Solved

Possible Disk Errors on Server 2012 R2 Virtual Domain Controller?

Posted on 2016-11-07
7
53 Views
Last Modified: 2016-11-20
Good afternoon,

I have a PDC running on server 2012 R2 which is running on ESXI, on a PERC 700 series RAID 1 array.  I am using server backup to run nightly system state backup of it.  It looks like it got jammed up on friday and stayed jammed up until today.  I have restarted the server and I am hoping the backup will just run tonight without any issues.  

However...I am noticing some more ominous issues.  I am seeing more exotic and malevolent errors in the windows event viewer.  

THESE ERRORS OCCURRED around 2am when the server backup runs.

1.  The backup seemed to fail and get stuck on the following..."Dhcp Jet Writer..."  VSS
2.   The backup operation that started at '‎2016‎-‎11‎-‎07T07:00:01.018843100Z' has failed because another backup or recovery operation is in progress. Please stop the conflicting operation, and then rerun the backup operation.
3.   The volume \\?\Volume*\ was not optimized because an error was encountered: Neither Slab Consolidation nor Slab Analysis will run if slabs are less than 8 MB. (0x8900002D)

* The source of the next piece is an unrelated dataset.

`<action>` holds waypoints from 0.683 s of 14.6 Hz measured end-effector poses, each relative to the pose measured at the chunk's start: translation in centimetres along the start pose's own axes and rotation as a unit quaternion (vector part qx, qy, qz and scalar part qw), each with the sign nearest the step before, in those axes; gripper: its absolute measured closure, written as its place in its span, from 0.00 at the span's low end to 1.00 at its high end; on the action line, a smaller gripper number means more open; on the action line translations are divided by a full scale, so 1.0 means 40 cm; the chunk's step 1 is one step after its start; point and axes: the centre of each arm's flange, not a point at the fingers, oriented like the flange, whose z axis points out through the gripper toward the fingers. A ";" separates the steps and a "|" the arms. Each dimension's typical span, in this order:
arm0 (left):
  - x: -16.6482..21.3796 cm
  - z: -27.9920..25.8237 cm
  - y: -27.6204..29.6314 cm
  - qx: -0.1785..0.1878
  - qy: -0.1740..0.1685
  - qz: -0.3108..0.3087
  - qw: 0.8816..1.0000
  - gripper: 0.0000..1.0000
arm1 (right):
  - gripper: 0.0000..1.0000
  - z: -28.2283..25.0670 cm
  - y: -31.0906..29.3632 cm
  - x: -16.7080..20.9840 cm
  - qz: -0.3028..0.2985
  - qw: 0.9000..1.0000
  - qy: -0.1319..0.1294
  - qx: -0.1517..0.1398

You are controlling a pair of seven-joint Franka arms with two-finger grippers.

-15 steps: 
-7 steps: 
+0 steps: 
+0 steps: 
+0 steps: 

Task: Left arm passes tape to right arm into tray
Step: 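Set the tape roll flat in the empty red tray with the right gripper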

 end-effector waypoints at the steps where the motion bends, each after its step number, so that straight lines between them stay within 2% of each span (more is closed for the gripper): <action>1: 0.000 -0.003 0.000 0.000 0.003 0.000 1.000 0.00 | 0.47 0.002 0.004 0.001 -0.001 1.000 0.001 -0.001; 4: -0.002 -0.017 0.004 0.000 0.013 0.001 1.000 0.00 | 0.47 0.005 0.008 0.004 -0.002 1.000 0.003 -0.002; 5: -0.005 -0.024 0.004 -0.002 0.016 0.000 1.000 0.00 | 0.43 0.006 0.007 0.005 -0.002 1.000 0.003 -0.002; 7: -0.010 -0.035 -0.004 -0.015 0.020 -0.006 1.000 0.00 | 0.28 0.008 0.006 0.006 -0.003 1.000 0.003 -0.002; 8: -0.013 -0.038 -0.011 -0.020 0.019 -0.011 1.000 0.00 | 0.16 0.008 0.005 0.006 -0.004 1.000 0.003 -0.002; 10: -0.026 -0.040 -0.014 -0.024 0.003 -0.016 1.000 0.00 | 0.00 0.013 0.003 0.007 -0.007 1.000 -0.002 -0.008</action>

THESE ERRORS OCCURRED RIGHT AFTER THE FIRST TIME I GRACEFULLY RESTARTED THE SERVER

4.  An error was detected on device \Device\Harddisk1\DR37 during a paging operation.
5.  The system failed to flush data to the transaction log. Corruption may occur in VolumeId: \\?\Volume*, DeviceName: \Device\HarddiskVolume76.
(A device which does not exist was specified.)
6.  The default transaction resource manager on volume \\?\Volume* encountered a non-retryable error and could not start.  The data contains the error code.
7.  Errors 4 to 6 rinse and repeat for a bit until this last error occurs which seems to shut them up.
Volume Shadow Copy Service error: Unexpected error calling routine RegOpenKeyExW(-2147483646,SYSTEM\CurrentControlSet\Services\VSS\Diag,...).  hr = 0x80070005, Access is denied.
8.  Some new errors started to occur, which I have googled, could mean volume resizing errors (i didnt do this) or mouse pointer, touch display issues.  Event ID 265: A pointer device did not report a valid unit of angular measurement.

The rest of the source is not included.